Não estamos falando apenas de números, seguidores ou vídeos virais. Estamos falando de presença. De alguém que ocupa espaço no feed sem parecer fabricada, sem roteiro engessado e sem aquele discurso pronto que o público já cansou de ouvir.
Zaya não vende apenas imagem. Ela vende identificação.
Em um ambiente digital saturado de filtros, poses calculadas e personagens repetidos, o que faz alguém parar para assistir não é a perfeição, é a sensação de verdade. E isso explica por que perfis como o dela conseguem manter engajamento enquanto outros, mesmo com grandes investimentos, passam despercebidos.

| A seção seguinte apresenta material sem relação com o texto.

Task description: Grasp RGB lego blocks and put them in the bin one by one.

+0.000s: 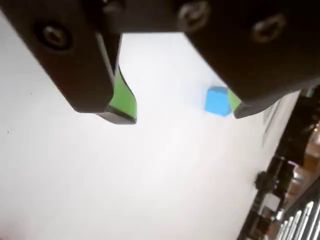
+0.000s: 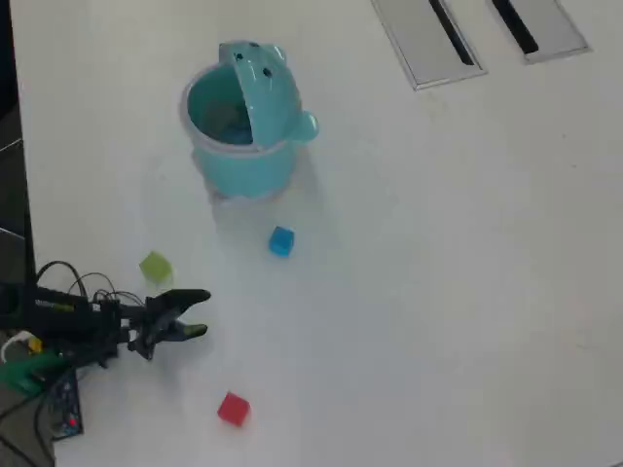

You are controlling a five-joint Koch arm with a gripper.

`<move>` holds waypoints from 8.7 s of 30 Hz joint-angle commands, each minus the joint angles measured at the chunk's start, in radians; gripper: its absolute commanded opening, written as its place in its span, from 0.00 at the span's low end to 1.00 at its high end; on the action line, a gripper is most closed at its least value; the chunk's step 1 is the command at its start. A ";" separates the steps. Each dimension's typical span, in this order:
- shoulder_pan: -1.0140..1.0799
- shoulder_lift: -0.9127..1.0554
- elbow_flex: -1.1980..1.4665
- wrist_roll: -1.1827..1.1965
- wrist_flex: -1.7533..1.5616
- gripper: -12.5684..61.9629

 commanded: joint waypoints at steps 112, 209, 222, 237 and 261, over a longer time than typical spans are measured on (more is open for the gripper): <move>0.647 -0.784 -0.652 -1.028 -0.002 0.62; -0.433 0.044 -0.779 -0.882 0.259 0.31; -0.675 -0.201 -1.069 -1.006 0.347 0.31; -0.848 -0.554 -1.536 -1.086 0.426 0.31; -0.916 -1.031 -2.102 -1.060 0.497 0.40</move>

Mas aqui entra a parte que quase ninguém quer discutir.
Ser influenciadora hoje não é sinônimo de sucesso financeiro. Ter seguidores não significa ter negócio. E é exatamente esse ponto que separa quem apenas aparece de quem realmente constrói algo sustentável.
O que enxergamos no caso de Zaya é um ativo poderoso ainda pouco explorado no Brasil: a confiança do público. Quando a audiência sente que não está sendo manipulada, ela escuta. Quando escuta, ela se envolve. E quando se envolve, ela acompanha decisões, projetos e movimentos.

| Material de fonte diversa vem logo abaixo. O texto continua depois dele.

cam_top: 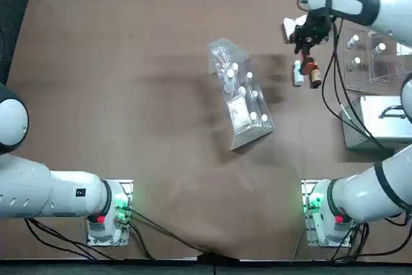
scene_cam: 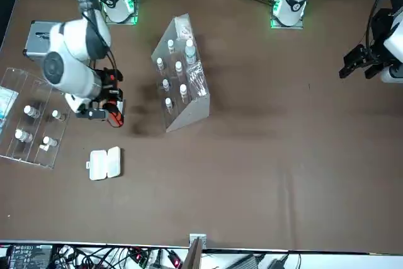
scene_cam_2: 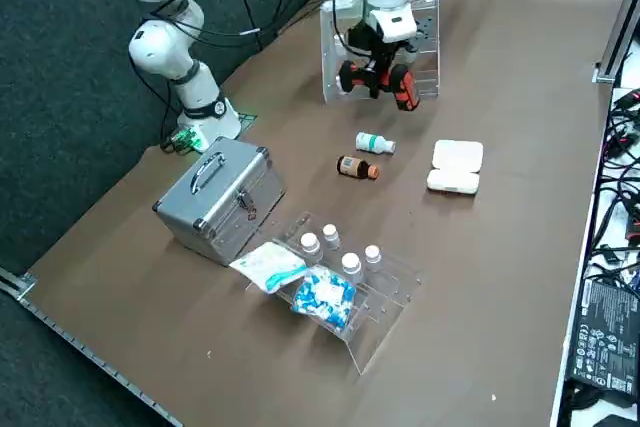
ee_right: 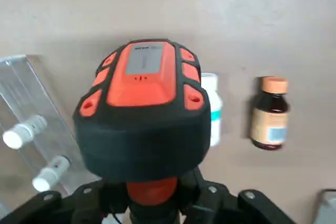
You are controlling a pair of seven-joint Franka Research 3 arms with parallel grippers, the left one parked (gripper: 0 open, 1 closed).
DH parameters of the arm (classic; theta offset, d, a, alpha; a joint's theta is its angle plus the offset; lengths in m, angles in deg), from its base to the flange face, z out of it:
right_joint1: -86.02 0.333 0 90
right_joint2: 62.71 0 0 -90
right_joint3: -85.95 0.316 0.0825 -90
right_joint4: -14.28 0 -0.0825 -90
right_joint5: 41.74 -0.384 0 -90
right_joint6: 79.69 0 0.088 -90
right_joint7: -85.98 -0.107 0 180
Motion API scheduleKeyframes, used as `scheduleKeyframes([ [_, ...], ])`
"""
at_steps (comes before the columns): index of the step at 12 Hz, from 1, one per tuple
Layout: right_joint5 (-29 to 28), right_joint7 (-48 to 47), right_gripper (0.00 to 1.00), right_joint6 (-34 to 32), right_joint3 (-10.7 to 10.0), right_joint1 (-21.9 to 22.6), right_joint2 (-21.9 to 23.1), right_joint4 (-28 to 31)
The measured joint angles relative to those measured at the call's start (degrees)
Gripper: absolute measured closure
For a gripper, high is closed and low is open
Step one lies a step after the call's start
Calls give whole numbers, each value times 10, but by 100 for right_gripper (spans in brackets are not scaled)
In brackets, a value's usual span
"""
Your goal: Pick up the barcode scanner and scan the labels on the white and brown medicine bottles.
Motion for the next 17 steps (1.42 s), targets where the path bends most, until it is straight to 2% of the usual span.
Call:
scheduleKeyframes([
  [3, -1, -74, 57, 57, 1, 46, -46, -12],
  [6, 2, -99, 57, 87, 1, 75, -80, -20],
  [12, 17, -103, 57, 123, 1, 88, -117, -26],
  [17, 17, -103, 57, 145, -2, 88, -130, -25],
])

Isso tem valor econômico real.
Ao contrário do que muitos pensam, o futuro dos criadores de conteúdo não está em publis aleatórias nem em campanhas pontuais. Está em transformar atenção em relacionamento e relacionamento em projeto de longo prazo.

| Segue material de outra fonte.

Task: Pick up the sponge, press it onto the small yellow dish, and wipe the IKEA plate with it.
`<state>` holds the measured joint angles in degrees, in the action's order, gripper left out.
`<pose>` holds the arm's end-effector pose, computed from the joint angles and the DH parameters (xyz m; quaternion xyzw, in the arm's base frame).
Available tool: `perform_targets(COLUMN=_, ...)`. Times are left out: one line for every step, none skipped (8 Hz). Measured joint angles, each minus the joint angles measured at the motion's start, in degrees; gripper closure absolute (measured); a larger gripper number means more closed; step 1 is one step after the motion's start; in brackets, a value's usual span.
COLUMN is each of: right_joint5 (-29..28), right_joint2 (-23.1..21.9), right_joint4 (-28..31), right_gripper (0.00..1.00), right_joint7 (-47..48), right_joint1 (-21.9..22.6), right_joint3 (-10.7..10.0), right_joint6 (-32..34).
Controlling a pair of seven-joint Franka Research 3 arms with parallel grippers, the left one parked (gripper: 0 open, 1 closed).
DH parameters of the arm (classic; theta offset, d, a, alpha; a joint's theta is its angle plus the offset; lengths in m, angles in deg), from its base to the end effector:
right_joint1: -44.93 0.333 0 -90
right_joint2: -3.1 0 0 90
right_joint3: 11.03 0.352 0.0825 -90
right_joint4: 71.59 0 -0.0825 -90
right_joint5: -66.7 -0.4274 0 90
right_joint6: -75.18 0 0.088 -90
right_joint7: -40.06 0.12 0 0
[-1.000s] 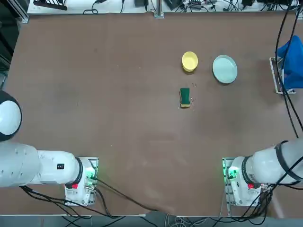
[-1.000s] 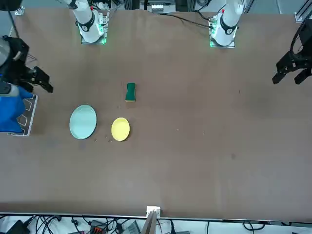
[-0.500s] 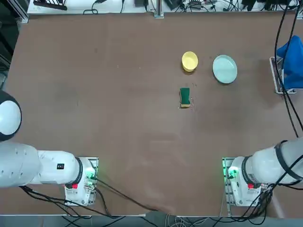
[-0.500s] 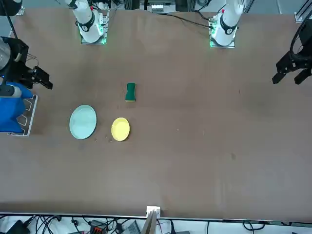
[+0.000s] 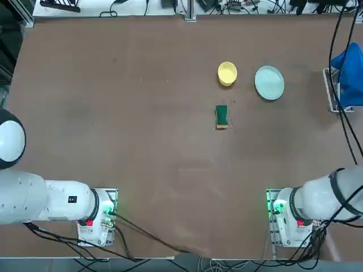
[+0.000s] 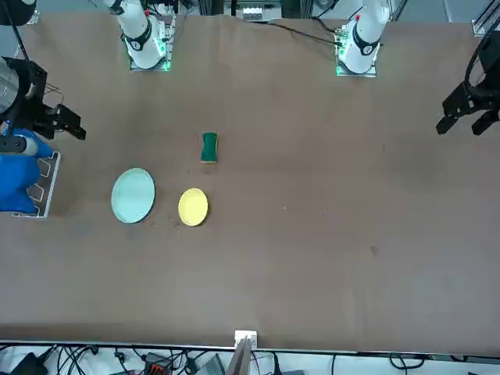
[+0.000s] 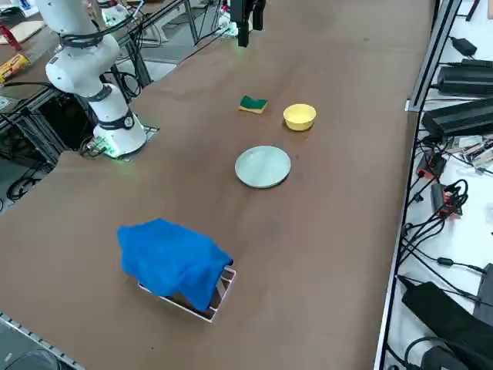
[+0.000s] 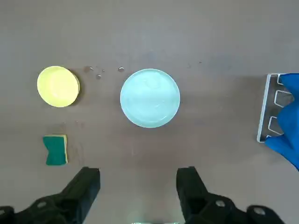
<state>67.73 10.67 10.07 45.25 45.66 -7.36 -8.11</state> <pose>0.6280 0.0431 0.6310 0.9986 -0.0075 -0.0511 0.0090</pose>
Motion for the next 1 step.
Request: perform_targets(right_joint5=0.00, right_joint2=0.18, right_joint4=0.00, right_gripper=0.00, right_joint7=0.00, right_joint1=-0.01, right_joint3=-0.02, right_joint6=0.00)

O problema é que quase ninguém ensina isso.
O mercado empurra jovens influenciadores para um modelo frágil, baseado em alcance momentâneo, dependência de algoritmo e aprovação externa. Quando o alcance cai, tudo desmorona. Quando a plataforma muda, o jogo recomeça do zero.
É por isso que, na Sonho & Negócios, defendemos uma discussão mais honesta sobre a economia dos influenciadores. Não basta aparecer. É preciso estruturar.
Zaya representa um tipo de criadora que pode ir além da vitrine digital, desde que faça escolhas estratégicas. Produtos próprios, posicionamento claro, projetos autorais e independência de modismos são caminhos possíveis para quem já conquistou algo raro: atenção genuína.
E atenção, hoje, é moeda.
Mas diferente do dinheiro, ela se perde rápido quando mal utilizada.
O público não perdoa personagens forçados. Não sustenta incoerência por muito tempo. E abandona rapidamente quem troca identidade por conveniência.
Se Zaya seguirá como mais um nome que brilhou por um momento ou como alguém que construiu algo sólido, o tempo dirá. Mas uma coisa é clara para nós: existe ali um capital simbólico que muitos negócios tradicionais gostariam de ter.
Na Sonho & Negócios, não nos interessa apenas quem aparece. Nos interessa quem pode permanecer.
E é exatamente por isso que histórias como essa merecem ser observadas com mais profundidade, menos idolatria e mais visão de futuro.